Tuesday, October 09, 2007

World Bank and the poorer Arab economies

The Wall Street Journal ($)
[World Bank President] Mr. Zoellick says he plans to focus more on the Arab world and encourage the kinds of reformers he met [as US trade representative] when negotiating free-trade pacts with Oman, Bahrain and Morocco and pushing for stronger trade ties among Egypt, Israel and Jordan. Boosting employment is a huge challenge in the Middle East, where the birth rate is high and economic growth isn't. Mr. Zoellick believes that focusing on labor-intensive export industries, like textiles, could help. His theory: The bank can help "create societal cohesion by giving people the chance to have opportunity and development."

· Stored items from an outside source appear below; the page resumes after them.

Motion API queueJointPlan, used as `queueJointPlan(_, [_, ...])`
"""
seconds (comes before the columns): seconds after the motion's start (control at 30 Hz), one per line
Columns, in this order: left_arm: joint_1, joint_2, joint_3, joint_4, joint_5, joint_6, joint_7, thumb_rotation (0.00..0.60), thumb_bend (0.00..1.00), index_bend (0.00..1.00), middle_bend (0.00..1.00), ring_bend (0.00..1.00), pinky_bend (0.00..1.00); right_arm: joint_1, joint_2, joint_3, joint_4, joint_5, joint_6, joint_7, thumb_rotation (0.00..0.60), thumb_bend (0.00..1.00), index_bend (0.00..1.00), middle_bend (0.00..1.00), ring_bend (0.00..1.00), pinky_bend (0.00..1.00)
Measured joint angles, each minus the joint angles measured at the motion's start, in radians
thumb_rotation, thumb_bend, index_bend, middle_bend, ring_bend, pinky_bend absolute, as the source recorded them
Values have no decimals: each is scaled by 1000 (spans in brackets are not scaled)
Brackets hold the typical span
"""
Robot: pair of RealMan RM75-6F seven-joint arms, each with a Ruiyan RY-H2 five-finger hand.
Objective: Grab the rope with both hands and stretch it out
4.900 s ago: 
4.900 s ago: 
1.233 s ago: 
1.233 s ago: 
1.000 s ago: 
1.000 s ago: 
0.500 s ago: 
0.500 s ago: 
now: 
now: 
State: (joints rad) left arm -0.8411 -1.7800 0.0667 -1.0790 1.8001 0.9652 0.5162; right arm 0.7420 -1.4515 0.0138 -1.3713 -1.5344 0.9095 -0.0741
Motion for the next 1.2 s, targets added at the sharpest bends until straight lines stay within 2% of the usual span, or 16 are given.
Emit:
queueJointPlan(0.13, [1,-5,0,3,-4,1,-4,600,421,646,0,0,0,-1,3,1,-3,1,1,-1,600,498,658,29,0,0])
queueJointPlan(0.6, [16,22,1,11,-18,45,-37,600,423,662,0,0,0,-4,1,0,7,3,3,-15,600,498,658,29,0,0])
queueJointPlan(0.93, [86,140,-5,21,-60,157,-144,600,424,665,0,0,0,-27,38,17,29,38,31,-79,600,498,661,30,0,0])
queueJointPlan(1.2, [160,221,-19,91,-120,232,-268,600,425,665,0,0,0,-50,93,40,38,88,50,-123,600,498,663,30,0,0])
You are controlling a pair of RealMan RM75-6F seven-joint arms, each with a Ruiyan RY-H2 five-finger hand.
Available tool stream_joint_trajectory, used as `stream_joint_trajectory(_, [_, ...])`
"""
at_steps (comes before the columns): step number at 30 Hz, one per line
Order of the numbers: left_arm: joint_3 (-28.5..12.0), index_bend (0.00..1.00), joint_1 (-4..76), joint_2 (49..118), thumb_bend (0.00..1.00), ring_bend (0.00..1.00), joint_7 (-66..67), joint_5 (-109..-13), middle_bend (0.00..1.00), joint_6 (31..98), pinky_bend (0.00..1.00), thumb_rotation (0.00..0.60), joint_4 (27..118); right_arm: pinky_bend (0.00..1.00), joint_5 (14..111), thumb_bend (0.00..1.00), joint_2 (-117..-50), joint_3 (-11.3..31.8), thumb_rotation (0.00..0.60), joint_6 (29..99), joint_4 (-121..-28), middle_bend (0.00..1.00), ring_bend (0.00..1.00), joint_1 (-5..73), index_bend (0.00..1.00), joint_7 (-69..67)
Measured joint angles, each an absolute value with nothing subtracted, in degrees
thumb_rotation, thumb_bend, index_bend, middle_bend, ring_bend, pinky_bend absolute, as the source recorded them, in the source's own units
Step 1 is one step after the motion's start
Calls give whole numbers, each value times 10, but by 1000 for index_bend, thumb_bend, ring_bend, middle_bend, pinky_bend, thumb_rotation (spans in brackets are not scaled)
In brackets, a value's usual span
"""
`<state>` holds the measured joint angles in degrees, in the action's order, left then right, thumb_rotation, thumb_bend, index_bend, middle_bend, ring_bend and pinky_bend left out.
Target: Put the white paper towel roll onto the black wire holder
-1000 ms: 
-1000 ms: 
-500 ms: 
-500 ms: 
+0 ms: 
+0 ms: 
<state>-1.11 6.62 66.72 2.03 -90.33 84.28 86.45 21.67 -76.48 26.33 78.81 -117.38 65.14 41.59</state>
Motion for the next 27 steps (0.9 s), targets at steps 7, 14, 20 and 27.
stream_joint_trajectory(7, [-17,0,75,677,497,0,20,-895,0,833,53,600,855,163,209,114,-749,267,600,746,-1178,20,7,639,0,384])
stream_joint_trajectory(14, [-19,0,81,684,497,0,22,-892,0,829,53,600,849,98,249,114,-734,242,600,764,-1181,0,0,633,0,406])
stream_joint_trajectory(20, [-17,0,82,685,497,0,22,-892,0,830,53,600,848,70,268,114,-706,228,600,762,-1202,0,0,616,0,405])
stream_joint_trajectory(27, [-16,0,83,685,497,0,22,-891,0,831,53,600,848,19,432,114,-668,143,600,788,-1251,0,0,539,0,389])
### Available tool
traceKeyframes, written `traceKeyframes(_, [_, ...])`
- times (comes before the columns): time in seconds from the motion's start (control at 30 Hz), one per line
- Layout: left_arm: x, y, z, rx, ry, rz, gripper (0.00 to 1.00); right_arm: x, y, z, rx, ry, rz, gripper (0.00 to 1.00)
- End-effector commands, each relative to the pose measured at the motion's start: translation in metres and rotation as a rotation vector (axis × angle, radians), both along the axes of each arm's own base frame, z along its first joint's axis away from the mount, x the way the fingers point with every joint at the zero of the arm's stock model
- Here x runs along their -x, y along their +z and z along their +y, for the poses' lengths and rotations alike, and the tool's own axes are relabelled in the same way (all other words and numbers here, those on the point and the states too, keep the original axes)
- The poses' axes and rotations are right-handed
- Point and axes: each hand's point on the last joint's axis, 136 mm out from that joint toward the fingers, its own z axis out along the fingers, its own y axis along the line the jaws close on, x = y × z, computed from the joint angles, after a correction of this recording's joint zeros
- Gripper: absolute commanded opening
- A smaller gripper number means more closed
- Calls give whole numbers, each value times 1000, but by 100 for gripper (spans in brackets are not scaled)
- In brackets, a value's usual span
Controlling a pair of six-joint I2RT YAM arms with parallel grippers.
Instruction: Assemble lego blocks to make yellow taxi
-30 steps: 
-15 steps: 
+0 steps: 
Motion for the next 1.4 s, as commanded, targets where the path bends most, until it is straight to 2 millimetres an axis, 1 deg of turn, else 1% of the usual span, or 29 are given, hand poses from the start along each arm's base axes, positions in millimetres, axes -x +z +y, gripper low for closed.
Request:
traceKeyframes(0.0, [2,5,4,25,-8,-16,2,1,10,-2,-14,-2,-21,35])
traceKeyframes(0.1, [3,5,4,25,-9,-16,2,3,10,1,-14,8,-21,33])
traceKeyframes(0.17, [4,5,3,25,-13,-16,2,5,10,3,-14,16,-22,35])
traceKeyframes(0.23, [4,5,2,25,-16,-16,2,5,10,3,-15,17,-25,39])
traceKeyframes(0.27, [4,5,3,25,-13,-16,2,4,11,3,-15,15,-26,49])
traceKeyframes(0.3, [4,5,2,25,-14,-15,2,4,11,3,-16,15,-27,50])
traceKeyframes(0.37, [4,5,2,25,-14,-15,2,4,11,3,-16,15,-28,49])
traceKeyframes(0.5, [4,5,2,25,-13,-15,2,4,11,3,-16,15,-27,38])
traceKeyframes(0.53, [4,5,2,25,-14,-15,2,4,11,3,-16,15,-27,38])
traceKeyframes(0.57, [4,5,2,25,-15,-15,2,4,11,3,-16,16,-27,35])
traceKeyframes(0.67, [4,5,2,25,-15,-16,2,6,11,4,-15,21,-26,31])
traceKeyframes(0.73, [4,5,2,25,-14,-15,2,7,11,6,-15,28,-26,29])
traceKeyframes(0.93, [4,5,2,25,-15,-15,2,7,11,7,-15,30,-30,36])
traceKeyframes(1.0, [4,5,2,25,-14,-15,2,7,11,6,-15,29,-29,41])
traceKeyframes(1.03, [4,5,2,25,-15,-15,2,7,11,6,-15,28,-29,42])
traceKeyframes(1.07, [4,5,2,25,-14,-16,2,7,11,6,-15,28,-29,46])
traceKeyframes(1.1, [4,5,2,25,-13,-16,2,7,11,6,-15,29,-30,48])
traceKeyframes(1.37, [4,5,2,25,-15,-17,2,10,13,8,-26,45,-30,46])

To come up with specifics, Mr. Zoellick has consulted his onetime economics professor at Swarthmore, Howard Pack, now at the University of Pennsylvania's Wharton School. Mr. Pack says trade liberalization won't work unless other changes are made too, including building better ports and roads and making customs systems less corrupt. Education and social mores are critical, too. When Asian nations in the 1970s and 1980s jumped into textiles and manufacturing, they began with workers trained in manufacturing and women willing to work outside the home. That is often not the case in Arab nations.
There's also this from a WSJ interview with Zoellick ($):
If you look at Egypt, one of the challenges will be, can people create jobs and opportunity and have a sense that the government is meeting social needs? [If not], others will try to meet those needs, as you have seen elsewhere in the Arab world.
The U.S. Congress had created something called QIZs, qualified industrial zones, which Jordan used to great effect. What they permitted was duty-free access to the United States for goods produced in these zones. But the country had to work out with Israel a certain percentage of Israeli investment, and that was to be negotiated by the countries.

Egypt had held off, and so one of the last things I did [as U.S. trade representative] in 2004 was to participate in an event in Cairo with [Israel's Ehud] Olmert, who was then the trade minister, and [Rashid Mohamed] Rashid, who was commerce minister, to create a number of these QIZs.

What stuck in my mind is that as I was leaving for the airport, there were reports of two demonstrations. One was of about 300 intellectuals that were protesting Egypt's doing an agreement with Israel. The other was thousands of workers who were protesting that there weren't more QIZs, because they wanted the jobs.